IESCA, Haute Ecole Charleroi Europe

2007-2008

 

 

Intérêt de la constraint-induced movement therapy pour la rééducation du membre supérieur chez des patients hémiplégiques vasculaires

 

Pauline Poreye

 

Quinze millions de personnes dans le monde sont victimes chaque année d’un accident vasculaire cérébral (AVC). Parmi les dix millions de survivants, la moitié de l’effectif conserve un handicap important. L’hémiparésie du membre supérieur est un déficit moteur commun après un accident vasculaire cérébral, rendant souvent les patients dépendants de leurs proches et de la communauté.

 

La Constraint-Induced Movement Therapy (CIMT) est une approche récente de traitement développée par Taub et al répondant à ce déficit moteur unilatéral et se distinguant par une « evidence-based medicine » conséquente et internationale. Ses divers aspects sont explorés dans ce mémoire.

 

La CIMT base son action sur le dépassement du phénomène d’apprentissage de la nonutilisation acquise du membre supérieur parétique après la survenue de l’AVC. Cette thérapie est fondée sur trois principaux composants : un entrainement répétitif et fonctionnel du membre supérieur parétique, une immobilisation du membre supérieur sain dans une écharpe ou un gant de restriction et des techniques de transfert des gains acquis pendant la rééducation dans l’environnement propre du patient.
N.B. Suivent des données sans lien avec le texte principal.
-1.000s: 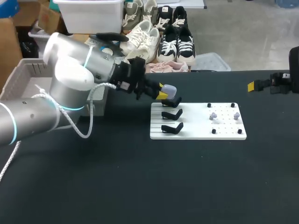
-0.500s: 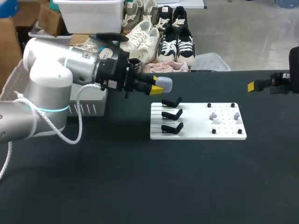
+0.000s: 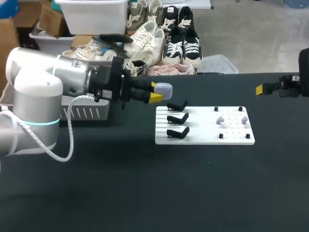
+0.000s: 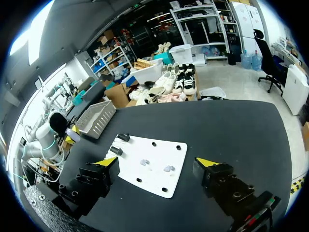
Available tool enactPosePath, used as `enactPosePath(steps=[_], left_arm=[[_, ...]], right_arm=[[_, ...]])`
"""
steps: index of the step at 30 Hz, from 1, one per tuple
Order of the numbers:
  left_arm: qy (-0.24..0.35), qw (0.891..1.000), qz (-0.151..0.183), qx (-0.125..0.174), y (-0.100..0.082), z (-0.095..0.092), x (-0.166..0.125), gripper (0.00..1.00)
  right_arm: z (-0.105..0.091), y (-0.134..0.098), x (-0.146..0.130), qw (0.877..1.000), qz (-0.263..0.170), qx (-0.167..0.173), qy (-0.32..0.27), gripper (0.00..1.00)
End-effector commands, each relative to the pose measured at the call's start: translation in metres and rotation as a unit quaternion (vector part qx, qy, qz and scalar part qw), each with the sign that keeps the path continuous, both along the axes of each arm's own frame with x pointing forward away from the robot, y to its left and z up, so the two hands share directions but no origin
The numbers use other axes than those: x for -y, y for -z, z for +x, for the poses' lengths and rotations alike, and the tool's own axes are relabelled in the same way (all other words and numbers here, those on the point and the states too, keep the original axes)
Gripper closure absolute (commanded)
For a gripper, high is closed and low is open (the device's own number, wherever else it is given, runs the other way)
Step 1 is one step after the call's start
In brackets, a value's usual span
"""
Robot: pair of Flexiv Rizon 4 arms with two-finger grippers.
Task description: Pick up each earbud case from the left stands, insert the matching earbuds, close the lid, and place the case in the box.
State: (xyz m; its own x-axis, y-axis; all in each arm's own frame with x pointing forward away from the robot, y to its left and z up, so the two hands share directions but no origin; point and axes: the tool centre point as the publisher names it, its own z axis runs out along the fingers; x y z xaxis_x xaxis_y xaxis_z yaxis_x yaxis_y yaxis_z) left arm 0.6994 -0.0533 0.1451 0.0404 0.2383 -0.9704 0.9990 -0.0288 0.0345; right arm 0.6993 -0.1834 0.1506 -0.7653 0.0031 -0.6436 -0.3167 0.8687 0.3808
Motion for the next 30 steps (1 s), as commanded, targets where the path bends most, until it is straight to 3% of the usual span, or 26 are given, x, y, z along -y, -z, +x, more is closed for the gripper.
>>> enactPosePath(steps=[1, 19, 30], left_arm=[[-0.066, 0.998, -0.005, 0.017, 0.0, -0.005, 0.0, 1.0], [-0.065, 0.998, -0.008, 0.013, 0.002, -0.007, 0.001, 1.0], [0.012, 0.999, -0.041, -0.012, 0.013, -0.012, 0.03, 1.0]], right_arm=[[0.001, 0.001, 0.001, 1.0, 0.001, 0.0, -0.002, 0.0], [0.001, 0.001, 0.001, 1.0, 0.001, 0.0, -0.002, 0.0], [0.001, 0.001, 0.001, 1.0, 0.001, 0.0, -0.002, 0.0]])
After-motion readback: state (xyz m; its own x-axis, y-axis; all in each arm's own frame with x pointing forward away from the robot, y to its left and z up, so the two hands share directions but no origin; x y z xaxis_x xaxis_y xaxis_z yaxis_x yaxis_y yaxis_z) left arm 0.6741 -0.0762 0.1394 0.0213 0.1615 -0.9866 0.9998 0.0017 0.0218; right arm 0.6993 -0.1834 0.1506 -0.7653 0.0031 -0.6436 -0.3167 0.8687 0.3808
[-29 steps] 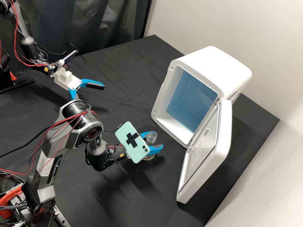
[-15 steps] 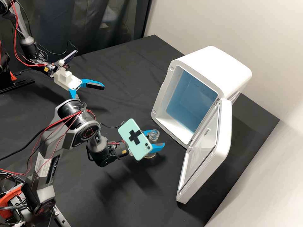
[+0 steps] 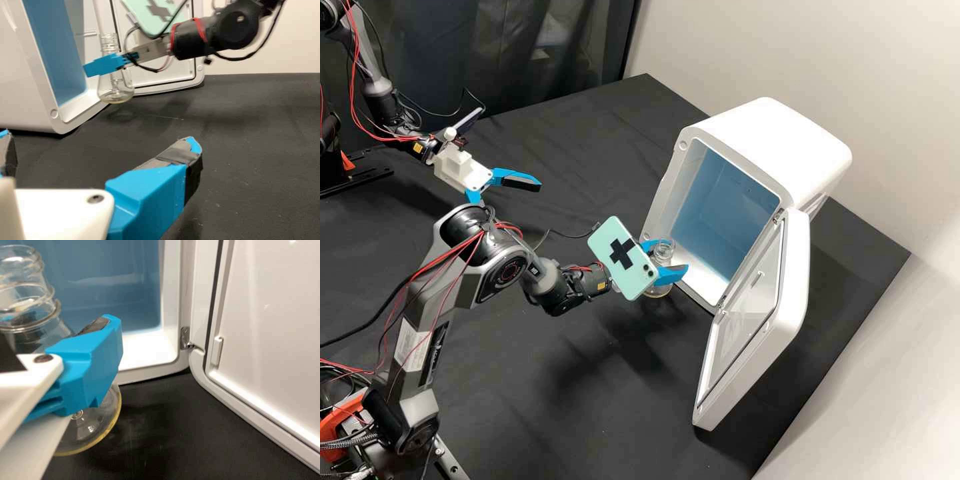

Malgré une efficacité bien établie, particulièrement en stade chronique, le caractère intensif de la CIMT a tendance à rebuter les patients et les thérapeutes concernés. Afin de répondre à leurs attentes, d’autres alternatives de la thérapie, telles que le format allégé de la CIMT (modified Constraint-Induced Movement Therapy) ou le format automatisé de la CIMT (Automated Constraint-Induced Movement Therapy Extension) ont été développées.

 

La réorganisation corticale induite par la CIMT semble être un phénomène à l’origine des améliorations fonctionnelles du membre supérieur parétique induites par la CIMT. Des études utilisant différentes techniques d’imagerie montrent des changements neurophysiologiques à l’étage cortical en lien avec l’application de la thérapie, bien que ces changements ne soient pas uniformes en termes de localisation des territoires activés ou d’intensité d’activation de ces territoires.

 

Bien que de nombreux aspects de l’application et des mécanismes d’action de la Constraint-Induced Movement Therapy doivent encore être éclairés, cette thérapie semble être prometteuse dans la rééducation de l’AVC.